> Work item
The answer is a single figure: how many lines below contain the word "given".

[Records from a collection]
--------
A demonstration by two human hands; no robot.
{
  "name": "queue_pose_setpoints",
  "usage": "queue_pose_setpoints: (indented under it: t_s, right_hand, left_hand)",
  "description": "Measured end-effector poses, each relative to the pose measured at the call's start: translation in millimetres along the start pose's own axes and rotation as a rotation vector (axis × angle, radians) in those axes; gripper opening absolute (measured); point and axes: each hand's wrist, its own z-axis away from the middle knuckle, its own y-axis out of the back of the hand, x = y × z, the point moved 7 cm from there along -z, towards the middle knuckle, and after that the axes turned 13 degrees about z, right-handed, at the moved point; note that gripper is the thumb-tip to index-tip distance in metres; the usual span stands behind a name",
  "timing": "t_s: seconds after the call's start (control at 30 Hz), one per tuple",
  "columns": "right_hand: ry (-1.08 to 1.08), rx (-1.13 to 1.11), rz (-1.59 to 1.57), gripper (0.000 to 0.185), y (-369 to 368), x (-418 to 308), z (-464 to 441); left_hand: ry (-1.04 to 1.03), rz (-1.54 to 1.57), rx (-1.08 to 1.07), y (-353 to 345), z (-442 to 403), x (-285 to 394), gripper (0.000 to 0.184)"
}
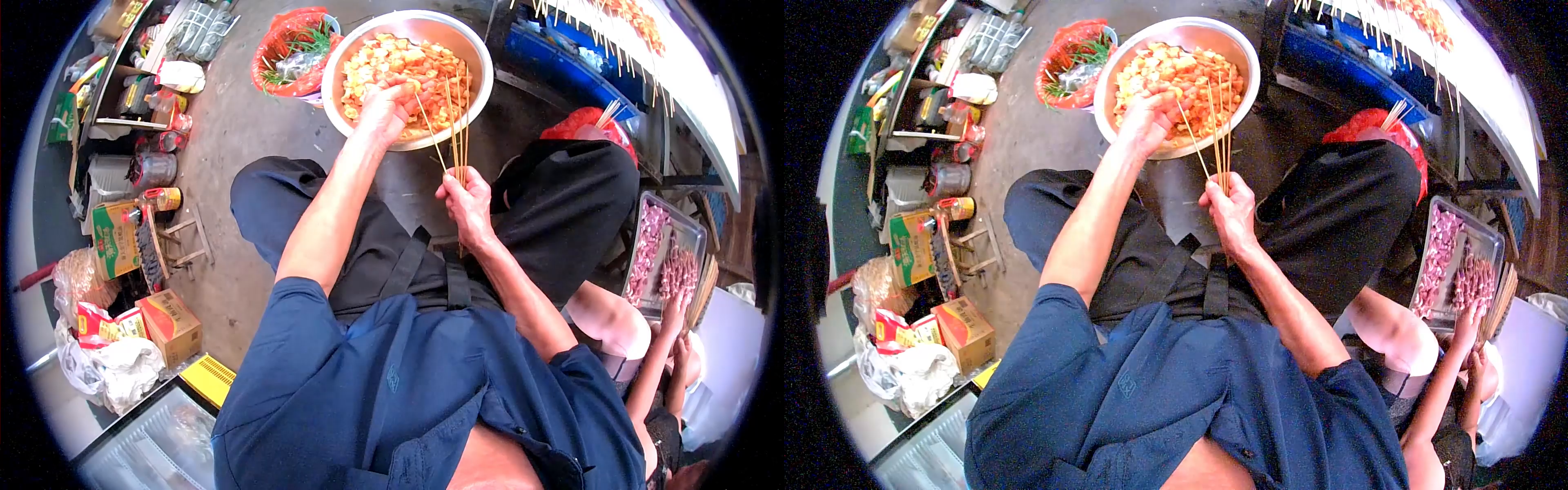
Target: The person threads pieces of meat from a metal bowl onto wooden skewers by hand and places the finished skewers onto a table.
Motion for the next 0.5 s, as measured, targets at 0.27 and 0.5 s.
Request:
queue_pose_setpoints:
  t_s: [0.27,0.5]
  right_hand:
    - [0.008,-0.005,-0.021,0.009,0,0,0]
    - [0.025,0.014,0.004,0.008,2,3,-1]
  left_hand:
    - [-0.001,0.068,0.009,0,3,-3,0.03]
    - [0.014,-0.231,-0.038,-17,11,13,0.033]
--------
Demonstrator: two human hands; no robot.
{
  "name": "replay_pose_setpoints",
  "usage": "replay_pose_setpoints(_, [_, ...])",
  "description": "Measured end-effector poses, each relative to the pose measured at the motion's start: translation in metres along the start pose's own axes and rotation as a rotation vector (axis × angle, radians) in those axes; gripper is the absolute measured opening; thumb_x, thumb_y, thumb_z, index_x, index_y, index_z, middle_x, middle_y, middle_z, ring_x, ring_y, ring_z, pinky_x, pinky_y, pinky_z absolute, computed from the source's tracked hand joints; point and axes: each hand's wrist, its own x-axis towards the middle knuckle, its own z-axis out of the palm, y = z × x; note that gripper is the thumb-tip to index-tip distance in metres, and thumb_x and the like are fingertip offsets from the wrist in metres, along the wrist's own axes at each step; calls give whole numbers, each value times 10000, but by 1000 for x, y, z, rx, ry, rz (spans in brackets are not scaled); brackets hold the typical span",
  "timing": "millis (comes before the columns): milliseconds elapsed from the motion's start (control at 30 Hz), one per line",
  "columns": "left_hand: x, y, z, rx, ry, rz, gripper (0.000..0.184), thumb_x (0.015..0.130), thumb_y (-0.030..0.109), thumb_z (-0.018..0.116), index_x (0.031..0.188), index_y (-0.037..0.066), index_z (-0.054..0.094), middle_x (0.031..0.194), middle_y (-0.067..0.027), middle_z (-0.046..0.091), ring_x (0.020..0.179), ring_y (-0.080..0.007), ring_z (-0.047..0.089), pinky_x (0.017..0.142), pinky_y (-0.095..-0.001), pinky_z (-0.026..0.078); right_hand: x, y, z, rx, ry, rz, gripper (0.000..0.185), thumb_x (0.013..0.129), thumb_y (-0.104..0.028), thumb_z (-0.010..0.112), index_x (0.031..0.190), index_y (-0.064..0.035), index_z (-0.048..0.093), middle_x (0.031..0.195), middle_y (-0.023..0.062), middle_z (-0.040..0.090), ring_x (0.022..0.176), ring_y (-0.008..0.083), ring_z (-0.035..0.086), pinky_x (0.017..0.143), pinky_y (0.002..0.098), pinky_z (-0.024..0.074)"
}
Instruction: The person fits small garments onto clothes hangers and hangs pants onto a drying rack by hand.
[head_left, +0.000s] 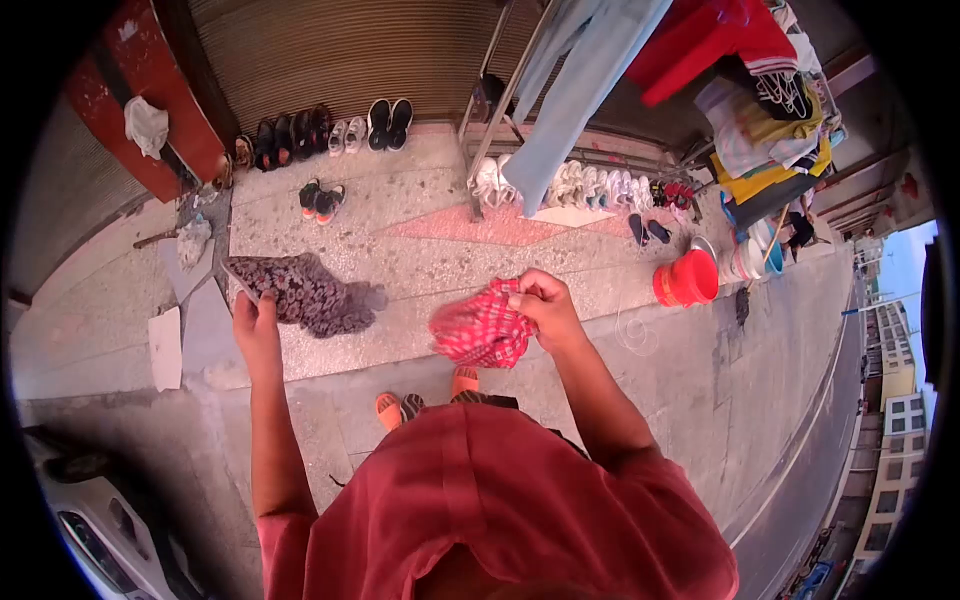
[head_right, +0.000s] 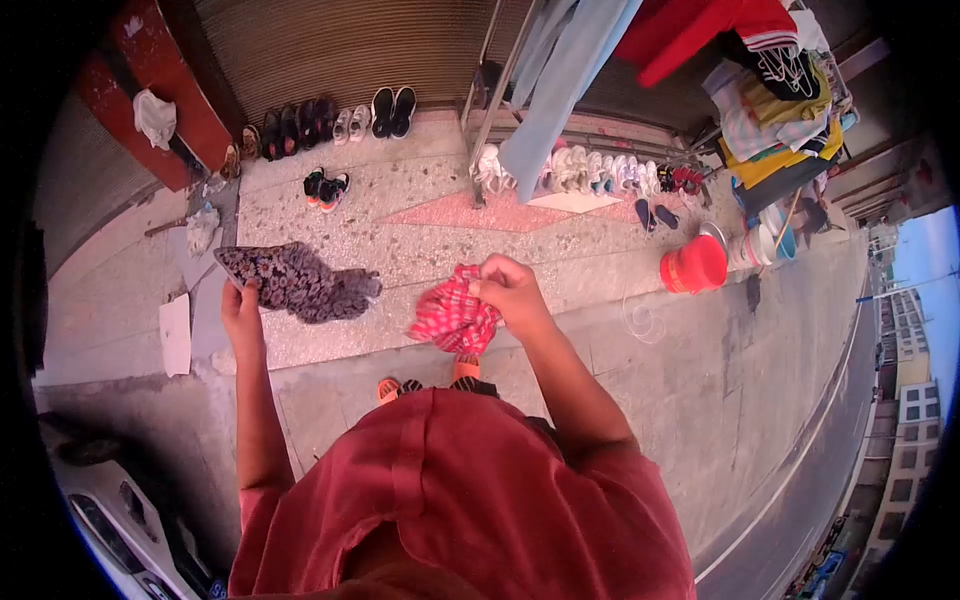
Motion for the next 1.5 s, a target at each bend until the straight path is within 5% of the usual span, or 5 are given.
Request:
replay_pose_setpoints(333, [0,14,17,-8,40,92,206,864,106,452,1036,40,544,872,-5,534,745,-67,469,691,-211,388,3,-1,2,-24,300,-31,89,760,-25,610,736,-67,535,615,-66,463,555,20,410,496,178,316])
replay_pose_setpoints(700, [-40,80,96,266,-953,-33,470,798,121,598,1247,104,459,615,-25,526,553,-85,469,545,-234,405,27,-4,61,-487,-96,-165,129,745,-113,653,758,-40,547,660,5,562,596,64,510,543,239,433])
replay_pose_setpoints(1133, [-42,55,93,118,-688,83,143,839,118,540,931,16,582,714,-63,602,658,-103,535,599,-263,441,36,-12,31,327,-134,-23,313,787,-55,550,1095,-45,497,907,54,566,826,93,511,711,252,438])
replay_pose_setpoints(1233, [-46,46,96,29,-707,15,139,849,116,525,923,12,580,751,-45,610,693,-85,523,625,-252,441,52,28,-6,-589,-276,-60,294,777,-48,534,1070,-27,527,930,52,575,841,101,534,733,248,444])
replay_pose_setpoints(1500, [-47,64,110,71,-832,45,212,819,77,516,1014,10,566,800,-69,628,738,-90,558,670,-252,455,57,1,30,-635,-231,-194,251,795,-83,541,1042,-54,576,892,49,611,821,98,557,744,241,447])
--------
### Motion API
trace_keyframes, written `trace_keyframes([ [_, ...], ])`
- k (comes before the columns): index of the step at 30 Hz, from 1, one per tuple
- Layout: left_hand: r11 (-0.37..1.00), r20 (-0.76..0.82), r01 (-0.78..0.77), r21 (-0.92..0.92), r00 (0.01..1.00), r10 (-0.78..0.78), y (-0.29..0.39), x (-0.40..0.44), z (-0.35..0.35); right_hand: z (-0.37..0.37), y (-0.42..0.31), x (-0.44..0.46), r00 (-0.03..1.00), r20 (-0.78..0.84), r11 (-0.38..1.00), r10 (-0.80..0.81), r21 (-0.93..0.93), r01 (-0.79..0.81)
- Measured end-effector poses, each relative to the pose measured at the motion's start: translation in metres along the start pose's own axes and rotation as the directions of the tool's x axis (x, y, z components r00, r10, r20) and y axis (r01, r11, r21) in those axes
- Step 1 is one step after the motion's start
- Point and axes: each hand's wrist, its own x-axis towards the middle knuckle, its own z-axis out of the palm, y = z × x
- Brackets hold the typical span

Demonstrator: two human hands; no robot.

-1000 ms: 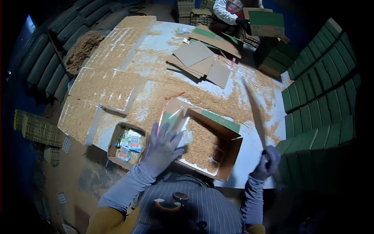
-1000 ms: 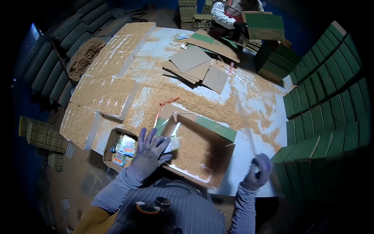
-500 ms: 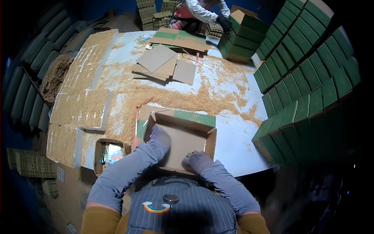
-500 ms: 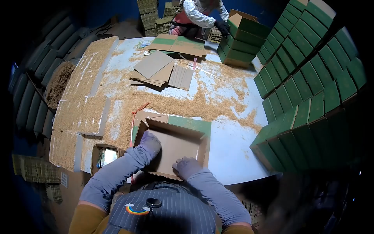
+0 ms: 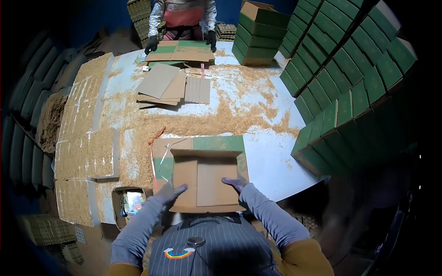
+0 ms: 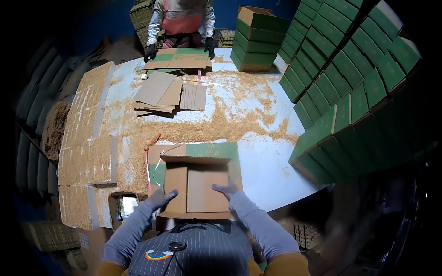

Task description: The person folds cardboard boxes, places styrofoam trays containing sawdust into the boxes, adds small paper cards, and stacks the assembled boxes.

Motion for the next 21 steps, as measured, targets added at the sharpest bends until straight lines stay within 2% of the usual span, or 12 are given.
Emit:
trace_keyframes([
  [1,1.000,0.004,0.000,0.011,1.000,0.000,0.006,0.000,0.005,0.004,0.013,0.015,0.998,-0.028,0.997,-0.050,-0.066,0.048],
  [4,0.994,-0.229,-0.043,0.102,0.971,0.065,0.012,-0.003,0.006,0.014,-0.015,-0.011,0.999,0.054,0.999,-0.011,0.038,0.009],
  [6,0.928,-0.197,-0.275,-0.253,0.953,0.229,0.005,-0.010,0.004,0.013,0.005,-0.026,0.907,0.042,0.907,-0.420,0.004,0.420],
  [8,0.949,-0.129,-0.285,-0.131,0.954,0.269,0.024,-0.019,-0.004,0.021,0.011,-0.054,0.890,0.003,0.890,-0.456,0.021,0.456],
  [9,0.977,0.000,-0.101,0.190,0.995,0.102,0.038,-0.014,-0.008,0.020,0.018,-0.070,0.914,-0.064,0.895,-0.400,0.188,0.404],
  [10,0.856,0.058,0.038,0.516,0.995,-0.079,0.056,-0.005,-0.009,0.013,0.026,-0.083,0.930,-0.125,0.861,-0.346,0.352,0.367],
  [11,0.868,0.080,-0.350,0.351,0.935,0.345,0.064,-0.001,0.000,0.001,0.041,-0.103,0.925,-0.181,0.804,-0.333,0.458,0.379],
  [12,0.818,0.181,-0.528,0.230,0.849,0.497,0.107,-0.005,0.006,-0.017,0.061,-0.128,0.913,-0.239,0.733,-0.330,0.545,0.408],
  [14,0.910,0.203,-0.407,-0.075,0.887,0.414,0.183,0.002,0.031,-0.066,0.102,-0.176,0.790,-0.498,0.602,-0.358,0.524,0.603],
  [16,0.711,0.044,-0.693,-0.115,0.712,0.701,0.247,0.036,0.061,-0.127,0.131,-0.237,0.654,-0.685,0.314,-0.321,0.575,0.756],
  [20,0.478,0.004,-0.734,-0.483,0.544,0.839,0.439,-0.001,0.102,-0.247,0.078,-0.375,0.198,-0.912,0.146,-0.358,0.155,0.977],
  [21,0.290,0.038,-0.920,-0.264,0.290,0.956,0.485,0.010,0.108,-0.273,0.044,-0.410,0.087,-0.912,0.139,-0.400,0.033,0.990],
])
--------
> Result for this task
2